**Exercise aim:** Among the lines of the records, please find those that contain the word "yellow" and copy them.

┌─ Given records

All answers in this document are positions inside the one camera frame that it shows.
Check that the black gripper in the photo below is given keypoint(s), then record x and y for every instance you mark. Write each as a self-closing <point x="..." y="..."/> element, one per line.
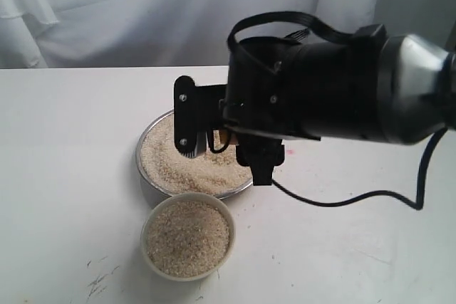
<point x="276" y="87"/>

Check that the brown wooden cup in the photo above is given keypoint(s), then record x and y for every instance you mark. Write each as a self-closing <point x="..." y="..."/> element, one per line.
<point x="227" y="137"/>

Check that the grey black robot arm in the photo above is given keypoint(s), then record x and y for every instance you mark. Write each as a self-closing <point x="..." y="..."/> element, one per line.
<point x="398" y="91"/>

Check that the beige grain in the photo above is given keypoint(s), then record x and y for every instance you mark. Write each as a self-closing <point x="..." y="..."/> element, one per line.
<point x="171" y="168"/>

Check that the white ceramic bowl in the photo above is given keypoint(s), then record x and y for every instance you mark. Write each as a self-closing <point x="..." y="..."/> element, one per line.
<point x="188" y="196"/>

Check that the rice in white bowl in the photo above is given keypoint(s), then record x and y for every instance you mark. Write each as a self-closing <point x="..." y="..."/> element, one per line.
<point x="187" y="239"/>

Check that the round steel tray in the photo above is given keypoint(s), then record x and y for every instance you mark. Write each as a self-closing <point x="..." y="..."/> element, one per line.
<point x="142" y="176"/>

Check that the white backdrop cloth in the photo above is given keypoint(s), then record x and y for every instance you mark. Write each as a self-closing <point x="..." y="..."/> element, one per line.
<point x="129" y="33"/>

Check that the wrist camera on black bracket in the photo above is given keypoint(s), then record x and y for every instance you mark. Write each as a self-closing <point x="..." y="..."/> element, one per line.
<point x="197" y="113"/>

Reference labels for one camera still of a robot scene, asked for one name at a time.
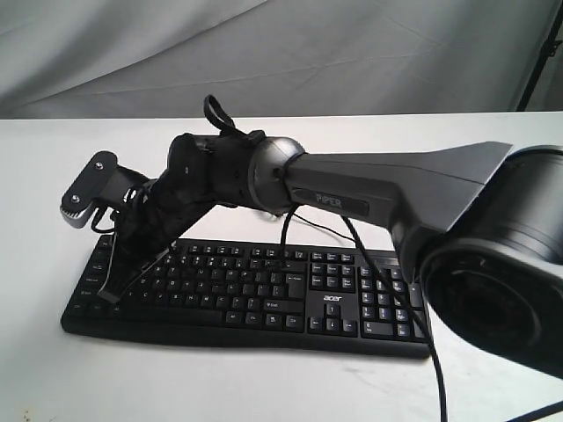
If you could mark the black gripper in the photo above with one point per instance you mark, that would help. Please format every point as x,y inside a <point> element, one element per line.
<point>155,221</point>

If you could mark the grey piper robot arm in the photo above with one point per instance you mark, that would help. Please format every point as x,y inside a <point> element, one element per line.
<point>478,226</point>

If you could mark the black acer keyboard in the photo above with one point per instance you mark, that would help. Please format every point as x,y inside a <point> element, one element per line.
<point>232,294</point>

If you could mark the grey backdrop cloth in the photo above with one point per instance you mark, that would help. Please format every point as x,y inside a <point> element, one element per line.
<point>160,59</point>

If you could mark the black tripod stand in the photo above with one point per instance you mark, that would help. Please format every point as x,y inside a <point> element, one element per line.
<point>548,49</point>

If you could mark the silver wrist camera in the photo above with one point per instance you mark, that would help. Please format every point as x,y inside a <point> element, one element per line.
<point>101,184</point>

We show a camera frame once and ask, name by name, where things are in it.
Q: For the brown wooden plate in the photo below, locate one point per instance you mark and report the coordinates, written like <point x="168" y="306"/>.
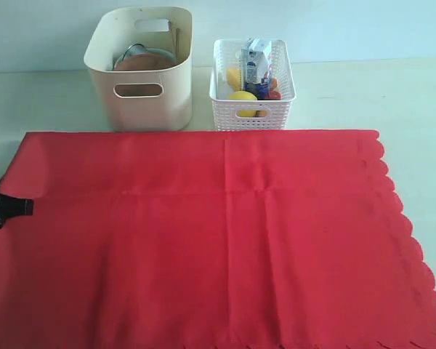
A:
<point x="147" y="62"/>

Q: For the yellow lemon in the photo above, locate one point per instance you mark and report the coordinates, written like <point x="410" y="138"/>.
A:
<point x="243" y="97"/>

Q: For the yellow cheese wedge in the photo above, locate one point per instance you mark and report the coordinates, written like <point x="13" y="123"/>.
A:
<point x="233" y="76"/>

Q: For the stainless steel cup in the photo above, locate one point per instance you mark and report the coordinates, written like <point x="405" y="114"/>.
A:
<point x="132" y="50"/>

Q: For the blue white milk carton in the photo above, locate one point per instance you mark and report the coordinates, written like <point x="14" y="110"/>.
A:
<point x="256" y="67"/>

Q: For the red sausage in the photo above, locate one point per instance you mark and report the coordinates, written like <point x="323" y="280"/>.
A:
<point x="274" y="95"/>

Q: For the cream plastic tub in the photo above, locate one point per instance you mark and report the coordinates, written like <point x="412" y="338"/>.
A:
<point x="149" y="26"/>

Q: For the white perforated basket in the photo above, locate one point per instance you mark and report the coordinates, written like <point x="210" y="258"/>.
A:
<point x="232" y="115"/>

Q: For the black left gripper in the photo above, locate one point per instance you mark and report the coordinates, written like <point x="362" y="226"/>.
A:
<point x="14" y="207"/>

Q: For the white ceramic bowl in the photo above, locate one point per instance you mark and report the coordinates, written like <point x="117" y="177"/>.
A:
<point x="165" y="53"/>

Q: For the red tablecloth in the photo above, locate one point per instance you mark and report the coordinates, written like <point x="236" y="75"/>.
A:
<point x="266" y="239"/>

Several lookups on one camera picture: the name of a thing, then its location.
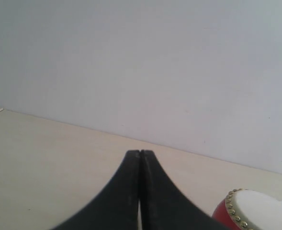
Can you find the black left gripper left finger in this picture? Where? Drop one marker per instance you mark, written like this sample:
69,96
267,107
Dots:
115,207

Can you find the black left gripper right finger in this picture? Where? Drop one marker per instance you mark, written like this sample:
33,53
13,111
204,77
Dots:
163,205

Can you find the small red drum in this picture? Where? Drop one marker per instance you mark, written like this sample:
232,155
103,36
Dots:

└─

**The answer:**
Q: For the yellow lemon in the photo above, locate one point per instance you mark and report the coordinates, written like <point x="410" y="138"/>.
Q: For the yellow cheese wedge in the photo above, locate one point per instance you mark and report the coordinates, written like <point x="13" y="123"/>.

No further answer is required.